The appellant complains that error was committed in allowing the landowners' counsel to cross-examine one Woodrow Willard, a qualified real estate expert testifying for the City, as to an estate appraisal. Willard was cross-examined with regard to what the property was appraised for during the administration in 1970 of the estate of George Bobotes, the uncle of the landowners and the person from whom they inherited the property. The question of the admissibility of evidence of the appraisal was presented to the court prior to the start of the trial. At that time, the court ruled this evidence inadmissible. During the trial, counsel for the landowners attempted to elicit the contents of the appraisal from one of the landowners, but this testimony was likewise excluded by the trial judge. However, despite these previous rulings, the court allowed counsel, during cross-examination of Willard, to ask the witness if he was aware of the valuation placed on the property in 1970 by the estate appraisers. Willard answered that he had not seen the appraisal but had only heard from the landowners' counsel what the amount was. The appellant objected and moved for a mistrial on the grounds that the evidence had already been excluded by the court and that it was prejudicial and improper in that the witness was being cross-examined on an appraisal made by persons not subject to cross-examination. The court denied all of the motions.

*597 The testimony elicited by the landowners' counsel relating to the appraisal of the Bobotes estate was patently inadmissible. The courts of this State follow the rule that the scope of cross-examination, while generally broad, must relate to matters pertinent to the issues or be such as tends to affect the credibility of the witness.

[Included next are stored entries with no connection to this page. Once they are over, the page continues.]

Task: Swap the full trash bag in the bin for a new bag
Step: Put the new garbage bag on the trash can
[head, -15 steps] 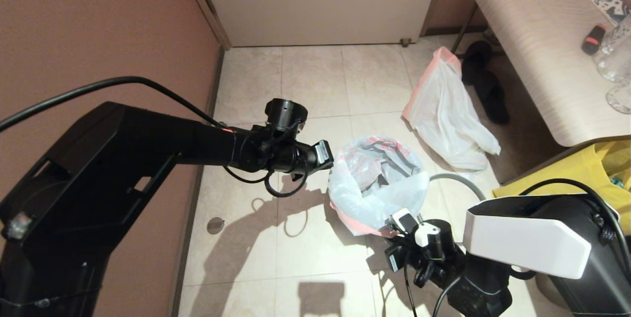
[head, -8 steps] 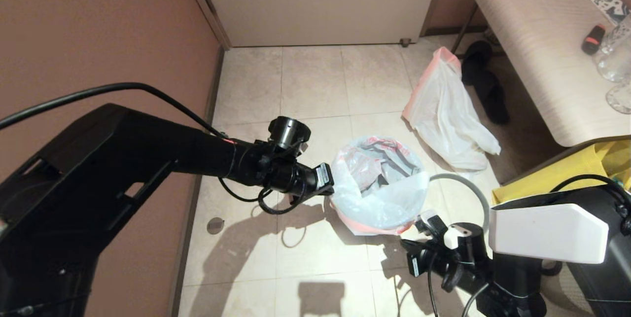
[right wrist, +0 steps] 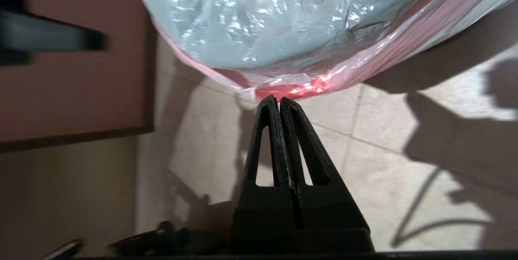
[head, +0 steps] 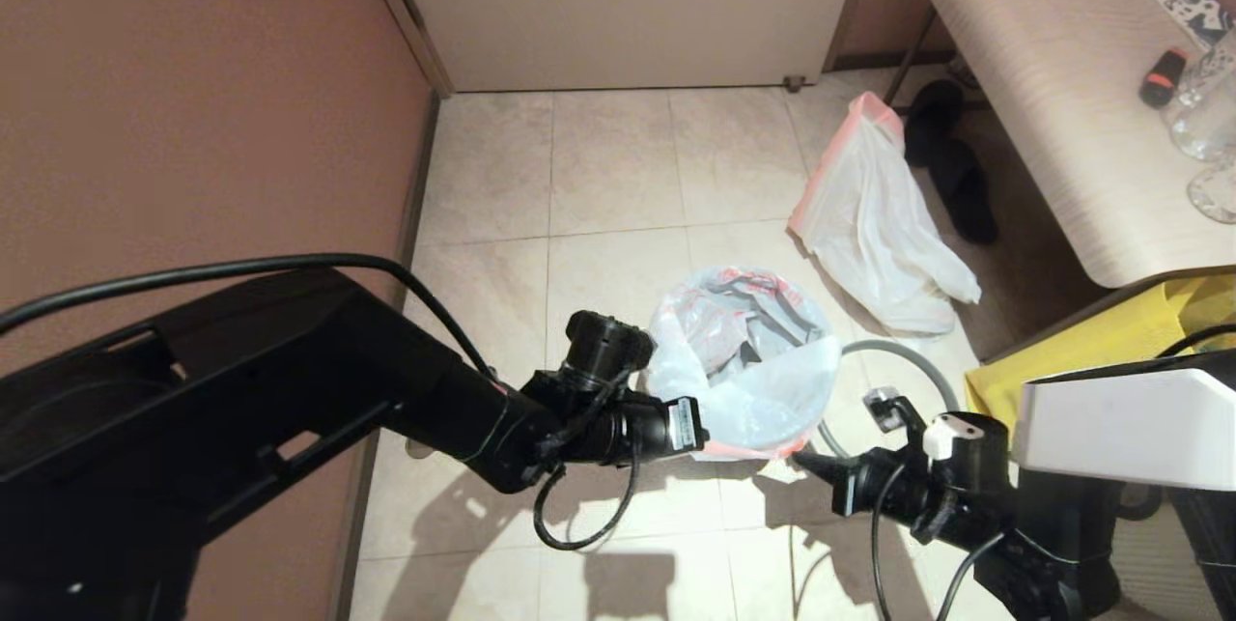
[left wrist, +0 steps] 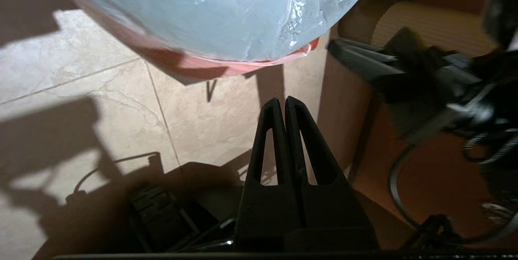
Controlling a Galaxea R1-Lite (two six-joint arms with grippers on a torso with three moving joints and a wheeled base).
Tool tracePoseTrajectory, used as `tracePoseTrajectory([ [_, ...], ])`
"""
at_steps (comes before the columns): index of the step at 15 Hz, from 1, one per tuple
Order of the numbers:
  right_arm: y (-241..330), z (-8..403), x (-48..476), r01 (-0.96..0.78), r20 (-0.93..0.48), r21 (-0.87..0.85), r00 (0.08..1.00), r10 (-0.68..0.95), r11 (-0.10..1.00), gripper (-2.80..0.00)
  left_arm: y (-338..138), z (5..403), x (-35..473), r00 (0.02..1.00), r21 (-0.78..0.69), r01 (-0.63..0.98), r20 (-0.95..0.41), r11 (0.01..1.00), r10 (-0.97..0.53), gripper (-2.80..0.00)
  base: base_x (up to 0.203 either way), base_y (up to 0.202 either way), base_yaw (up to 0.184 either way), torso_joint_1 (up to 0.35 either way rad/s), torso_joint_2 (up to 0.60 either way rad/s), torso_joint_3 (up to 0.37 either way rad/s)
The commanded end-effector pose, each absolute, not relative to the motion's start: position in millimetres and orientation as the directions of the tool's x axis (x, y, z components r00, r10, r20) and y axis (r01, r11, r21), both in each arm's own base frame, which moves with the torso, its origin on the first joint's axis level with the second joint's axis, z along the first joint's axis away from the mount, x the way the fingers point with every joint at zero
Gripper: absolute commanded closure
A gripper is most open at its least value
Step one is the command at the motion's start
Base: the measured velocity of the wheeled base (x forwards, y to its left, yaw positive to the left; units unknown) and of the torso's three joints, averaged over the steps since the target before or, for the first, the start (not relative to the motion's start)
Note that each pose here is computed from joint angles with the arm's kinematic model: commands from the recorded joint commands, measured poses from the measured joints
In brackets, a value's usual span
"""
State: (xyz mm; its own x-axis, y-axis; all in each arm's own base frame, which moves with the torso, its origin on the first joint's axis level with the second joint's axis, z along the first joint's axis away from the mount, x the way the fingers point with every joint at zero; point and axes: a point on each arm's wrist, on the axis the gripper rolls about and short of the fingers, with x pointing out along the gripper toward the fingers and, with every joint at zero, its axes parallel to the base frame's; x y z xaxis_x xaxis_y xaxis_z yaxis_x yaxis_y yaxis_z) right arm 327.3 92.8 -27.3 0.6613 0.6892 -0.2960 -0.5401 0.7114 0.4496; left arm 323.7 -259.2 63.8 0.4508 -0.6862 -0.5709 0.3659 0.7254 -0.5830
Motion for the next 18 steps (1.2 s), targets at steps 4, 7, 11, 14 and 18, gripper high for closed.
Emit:
tracePoseTrajectory([
  [4, 71, 1, 327, -0.595, -0.186, 0.547, 0.600, 0.778, 0.590, 0.00, -287, 30, 345, 0.492, -0.515, 0.380, -0.591, 0.768, -0.639, 0.00, 0.000, 0.000, 0.000, 0.000, 0.00, 0.000],
  [7, 67, 2, 324, -0.613, -0.181, 0.559, 0.567, 0.803, 0.558, 0.00, -292, 33, 356, 0.551, -0.448, 0.406, -0.576, 0.797, -0.604, 0.00, 0.000, 0.000, 0.000, 0.000, 0.00, 0.000],
  [11, 67, 1, 325, -0.615, -0.181, 0.557, 0.566, 0.804, 0.558, 0.00, -287, 19, 355, 0.552, -0.396, 0.380, -0.628, 0.836, -0.549, 0.00, 0.000, 0.000, 0.000, 0.000, 0.00, 0.000],
  [14, 68, 0, 325, -0.616, -0.182, 0.556, 0.565, 0.805, 0.558, 0.00, -279, 37, 343, 0.556, -0.398, 0.386, -0.620, 0.832, -0.554, 0.00, 0.000, 0.000, 0.000, 0.000, 0.00, 0.000],
  [18, 68, 0, 325, -0.617, -0.184, 0.554, 0.564, 0.805, 0.559, 0.00, -277, 46, 335, 0.557, -0.403, 0.395, -0.610, 0.826, -0.564, 0.00, 0.000, 0.000, 0.000, 0.000, 0.00, 0.000],
])
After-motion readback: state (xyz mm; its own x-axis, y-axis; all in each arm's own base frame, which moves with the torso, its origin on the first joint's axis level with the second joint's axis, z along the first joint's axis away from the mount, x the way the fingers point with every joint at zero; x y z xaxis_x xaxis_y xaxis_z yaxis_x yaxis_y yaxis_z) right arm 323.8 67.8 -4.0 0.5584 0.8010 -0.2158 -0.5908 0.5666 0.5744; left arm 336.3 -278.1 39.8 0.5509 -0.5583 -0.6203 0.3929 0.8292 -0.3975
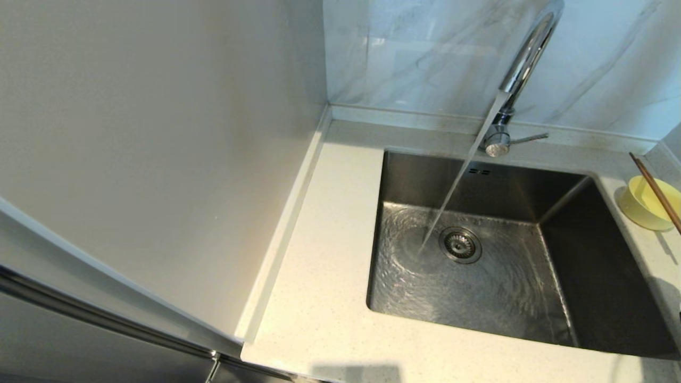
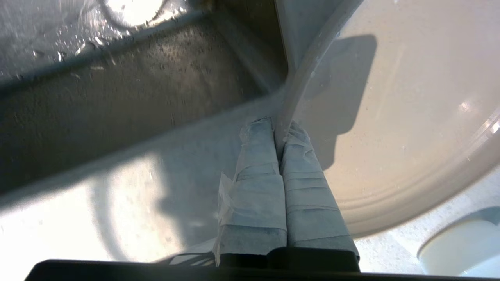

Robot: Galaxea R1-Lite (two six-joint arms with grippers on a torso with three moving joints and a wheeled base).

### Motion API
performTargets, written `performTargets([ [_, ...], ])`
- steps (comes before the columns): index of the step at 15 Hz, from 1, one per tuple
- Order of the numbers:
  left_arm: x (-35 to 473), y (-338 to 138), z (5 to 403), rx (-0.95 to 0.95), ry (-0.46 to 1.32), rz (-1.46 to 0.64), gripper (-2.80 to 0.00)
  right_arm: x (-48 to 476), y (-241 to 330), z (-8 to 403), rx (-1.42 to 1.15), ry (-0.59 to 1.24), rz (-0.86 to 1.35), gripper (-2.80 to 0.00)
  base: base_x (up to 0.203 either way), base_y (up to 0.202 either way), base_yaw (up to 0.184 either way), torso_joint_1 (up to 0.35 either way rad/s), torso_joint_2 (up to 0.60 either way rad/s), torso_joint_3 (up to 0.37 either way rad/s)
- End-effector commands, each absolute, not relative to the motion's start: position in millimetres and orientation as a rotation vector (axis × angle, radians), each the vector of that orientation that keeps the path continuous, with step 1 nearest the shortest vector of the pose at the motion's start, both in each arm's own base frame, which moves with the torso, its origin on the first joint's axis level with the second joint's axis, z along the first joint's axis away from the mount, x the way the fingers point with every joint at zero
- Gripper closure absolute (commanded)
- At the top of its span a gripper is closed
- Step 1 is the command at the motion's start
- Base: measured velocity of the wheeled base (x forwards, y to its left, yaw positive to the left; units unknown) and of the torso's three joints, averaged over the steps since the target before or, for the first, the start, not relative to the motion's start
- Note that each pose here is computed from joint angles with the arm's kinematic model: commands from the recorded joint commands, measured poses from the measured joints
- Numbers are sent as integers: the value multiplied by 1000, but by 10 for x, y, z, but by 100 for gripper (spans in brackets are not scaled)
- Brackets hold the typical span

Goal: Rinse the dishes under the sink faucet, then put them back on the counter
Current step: Pick up the plate, then rinse the plate

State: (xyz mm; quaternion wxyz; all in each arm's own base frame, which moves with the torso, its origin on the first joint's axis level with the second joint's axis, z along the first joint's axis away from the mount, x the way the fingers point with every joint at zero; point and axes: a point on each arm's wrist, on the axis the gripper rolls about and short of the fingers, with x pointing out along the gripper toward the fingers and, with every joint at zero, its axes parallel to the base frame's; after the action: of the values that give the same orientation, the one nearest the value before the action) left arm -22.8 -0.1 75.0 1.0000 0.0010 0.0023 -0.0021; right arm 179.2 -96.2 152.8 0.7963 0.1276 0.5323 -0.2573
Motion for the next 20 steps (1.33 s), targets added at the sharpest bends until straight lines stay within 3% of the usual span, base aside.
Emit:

Spears v. Collins, 253 S.C. 510, 171 S.E. (2d) 606 (1970); State v. Swilling, 249 S.C. 541, 155 S.E. (2d) 607 (1967). Willard's knowledge of the estate appraisal was based purely on hearsay. This subject matter could have been used only for impeachment purposes if the witness had considered this information and based his opinion on it. However, there is no indication in the record of his having done so.

The City also objects to the trial court's permitting testimony by one of the landowners regarding correspondence between a former mayor of Spartanburg and a former owner of the property in question. The landowner was allowed to testify that her uncle had received a letter from the mayor stating that the subject property would not in the future be condemned for urban renewal. The subject matter of this letter had no relevancy to the issues in this case and, for this reason, should have been excluded.

Reversed and remanded.

LEWIS, C.J., and LITTLEJOHN, NESS and GREGORY, JJ., concur.